I was always the first to rise in the morning even after the three hour road trip the night before, a few beers, and conversation well into the wee hours. So it was not new for me to be the only one up so early. I stumbled about in the morning darkness trying not to step on guests wrapped tightly in sleeping bags crowded together across the living room floor. It would be nearly noon before the other visitors found reprieve from the last ravages of alcohol-induced slumber. Awakening anyone prematurely had its risks.

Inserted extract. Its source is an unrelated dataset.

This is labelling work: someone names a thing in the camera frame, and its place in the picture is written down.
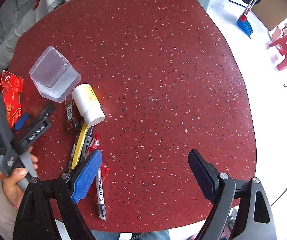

Smelling the frying country bacon and percolating coffee, I knew things were well along in the kitchen. Breakfast at Mama’s was always the favorite part of my visits. She was a master in the kitchen. Her fried eggs, cooked sunny side up and never a broken yoke were prepared with spices she wouldn’t disclose. And the home-made tortillas, her specialty made with a little of this and a pinch of that, could not be duplicated. The refrijitos fried in the fat of thick slab country bacon she made tastier still with the addition of salsa freshly made from chilipitin peppers grown in her garden. Mama’s pantry was most often empty, but guests never lacked for something to eat.
Mama and I often sat for long whiles after I had finished eating, sipping coffee and talking while the others were still catching up on their rest. I knew she had stories to tell and I tried to get at them, but you could not know her through language. The first generation born in America, she was raised by her mother with help from a community of aunts and cousins all uneducated in modern ways and lacking in language. Speaking English was not necessary for her basic needs, but she knew a little and made good use of that. She did not know the value of learning new ways and didn’t bother. Time must have taught her it was easier just to be comfortable.
I knew her from the time I joined the family, the newest son-in-law. She was old then if you measured in years. But nature bestowed her with natural defenses that allowed an eternally youthful appearance. Her skin was olive with a smoothness and luster she preserved with liberal application of the Aloe-vera she grew in her garden.
Fate did its part too, birthing her amidst country pure air, garden fruits, fresh vegetables and the less stressful ways of a small community of souls bound closely together in service to one another. Her own home-cooking did the rest. The combination produced in her a joyful demeanor that I seldom saw her without. She was possessed of it both inside and out.